## Exercise instructions
If a line in the entries below includes "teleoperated", pick it out and copy it.

## Records for processing
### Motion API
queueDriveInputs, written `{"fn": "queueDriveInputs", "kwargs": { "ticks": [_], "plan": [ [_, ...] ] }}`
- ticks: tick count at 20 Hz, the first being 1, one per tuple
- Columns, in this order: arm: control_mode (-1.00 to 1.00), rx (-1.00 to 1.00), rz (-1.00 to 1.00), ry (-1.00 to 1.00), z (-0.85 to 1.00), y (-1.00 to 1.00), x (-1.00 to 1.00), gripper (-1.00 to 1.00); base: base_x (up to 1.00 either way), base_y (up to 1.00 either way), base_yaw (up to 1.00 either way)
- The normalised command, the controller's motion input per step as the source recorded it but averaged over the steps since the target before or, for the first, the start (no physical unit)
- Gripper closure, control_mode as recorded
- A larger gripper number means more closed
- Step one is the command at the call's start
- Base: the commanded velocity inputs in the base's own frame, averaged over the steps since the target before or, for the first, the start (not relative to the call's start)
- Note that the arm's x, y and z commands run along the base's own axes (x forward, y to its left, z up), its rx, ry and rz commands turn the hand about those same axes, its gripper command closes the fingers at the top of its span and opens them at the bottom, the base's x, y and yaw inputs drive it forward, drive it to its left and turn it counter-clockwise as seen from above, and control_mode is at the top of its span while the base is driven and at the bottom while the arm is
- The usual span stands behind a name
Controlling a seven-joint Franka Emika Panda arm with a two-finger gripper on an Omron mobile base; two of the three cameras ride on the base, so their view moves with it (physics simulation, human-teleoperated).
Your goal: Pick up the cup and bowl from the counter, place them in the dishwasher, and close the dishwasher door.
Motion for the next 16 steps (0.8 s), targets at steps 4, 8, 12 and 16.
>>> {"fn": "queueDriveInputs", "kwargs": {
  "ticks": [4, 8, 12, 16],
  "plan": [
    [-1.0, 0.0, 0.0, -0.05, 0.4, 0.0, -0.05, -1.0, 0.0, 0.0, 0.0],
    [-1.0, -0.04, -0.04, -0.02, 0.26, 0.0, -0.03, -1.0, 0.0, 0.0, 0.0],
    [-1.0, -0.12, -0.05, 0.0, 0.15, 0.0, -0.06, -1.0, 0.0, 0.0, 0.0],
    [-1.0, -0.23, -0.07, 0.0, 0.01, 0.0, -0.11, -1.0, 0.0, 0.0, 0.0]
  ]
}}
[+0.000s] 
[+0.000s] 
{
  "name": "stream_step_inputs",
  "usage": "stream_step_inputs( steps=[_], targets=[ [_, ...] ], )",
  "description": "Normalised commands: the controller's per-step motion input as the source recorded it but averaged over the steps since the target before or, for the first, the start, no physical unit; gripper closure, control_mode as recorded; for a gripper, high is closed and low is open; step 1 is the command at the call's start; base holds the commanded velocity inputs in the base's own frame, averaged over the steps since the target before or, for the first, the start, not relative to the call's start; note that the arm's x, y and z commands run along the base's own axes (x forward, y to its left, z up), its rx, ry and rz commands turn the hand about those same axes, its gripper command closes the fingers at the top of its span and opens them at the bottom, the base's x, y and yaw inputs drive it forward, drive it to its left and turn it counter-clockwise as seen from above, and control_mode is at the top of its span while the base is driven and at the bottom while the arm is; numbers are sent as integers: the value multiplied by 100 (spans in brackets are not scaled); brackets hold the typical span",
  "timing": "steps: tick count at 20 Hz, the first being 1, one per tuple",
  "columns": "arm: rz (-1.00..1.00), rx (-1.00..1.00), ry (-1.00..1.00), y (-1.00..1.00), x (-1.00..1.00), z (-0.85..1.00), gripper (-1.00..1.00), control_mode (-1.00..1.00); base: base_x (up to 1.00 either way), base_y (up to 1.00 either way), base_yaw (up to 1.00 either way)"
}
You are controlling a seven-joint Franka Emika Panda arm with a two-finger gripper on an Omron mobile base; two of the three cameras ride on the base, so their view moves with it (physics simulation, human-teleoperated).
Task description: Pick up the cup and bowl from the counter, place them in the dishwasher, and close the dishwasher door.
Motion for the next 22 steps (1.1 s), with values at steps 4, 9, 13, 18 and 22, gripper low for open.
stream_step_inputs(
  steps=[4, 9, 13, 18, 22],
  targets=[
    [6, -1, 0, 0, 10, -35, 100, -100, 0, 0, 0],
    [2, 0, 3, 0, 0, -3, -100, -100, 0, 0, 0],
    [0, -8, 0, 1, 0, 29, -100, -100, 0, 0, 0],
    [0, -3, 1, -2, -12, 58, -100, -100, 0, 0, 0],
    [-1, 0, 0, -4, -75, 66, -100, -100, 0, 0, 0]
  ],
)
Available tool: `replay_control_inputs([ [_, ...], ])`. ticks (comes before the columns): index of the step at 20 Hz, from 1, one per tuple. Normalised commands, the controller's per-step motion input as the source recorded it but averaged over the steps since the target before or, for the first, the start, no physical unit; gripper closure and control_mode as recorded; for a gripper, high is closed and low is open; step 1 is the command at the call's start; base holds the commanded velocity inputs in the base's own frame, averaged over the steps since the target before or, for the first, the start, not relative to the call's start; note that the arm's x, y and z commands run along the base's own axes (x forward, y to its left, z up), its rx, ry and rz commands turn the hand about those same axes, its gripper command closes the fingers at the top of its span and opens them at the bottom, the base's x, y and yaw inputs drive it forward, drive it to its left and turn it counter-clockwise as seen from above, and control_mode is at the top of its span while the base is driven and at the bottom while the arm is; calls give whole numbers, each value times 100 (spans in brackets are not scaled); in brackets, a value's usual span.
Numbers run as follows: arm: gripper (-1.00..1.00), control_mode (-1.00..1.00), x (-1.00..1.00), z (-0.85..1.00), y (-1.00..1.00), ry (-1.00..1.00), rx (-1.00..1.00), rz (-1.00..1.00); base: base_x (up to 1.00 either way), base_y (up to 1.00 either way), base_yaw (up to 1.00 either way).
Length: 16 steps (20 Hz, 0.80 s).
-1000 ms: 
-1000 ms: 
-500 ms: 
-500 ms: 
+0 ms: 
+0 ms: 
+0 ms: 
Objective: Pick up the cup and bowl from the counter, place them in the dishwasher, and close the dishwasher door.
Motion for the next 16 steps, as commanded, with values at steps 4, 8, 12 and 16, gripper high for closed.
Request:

## Answer space
Controlling a seven-joint Franka Emika Panda arm with a two-finger gripper on an Omron mobile base; two of the three cameras ride on the base, so their view moves with it (physics simulation, human-teleoperated).
You are controlling a seven-joint Franka Emika Panda arm with a two-finger gripper on an Omron mobile base; two of the three cameras ride on the base, so their view moves with it (physics simulation, human-teleoperated).

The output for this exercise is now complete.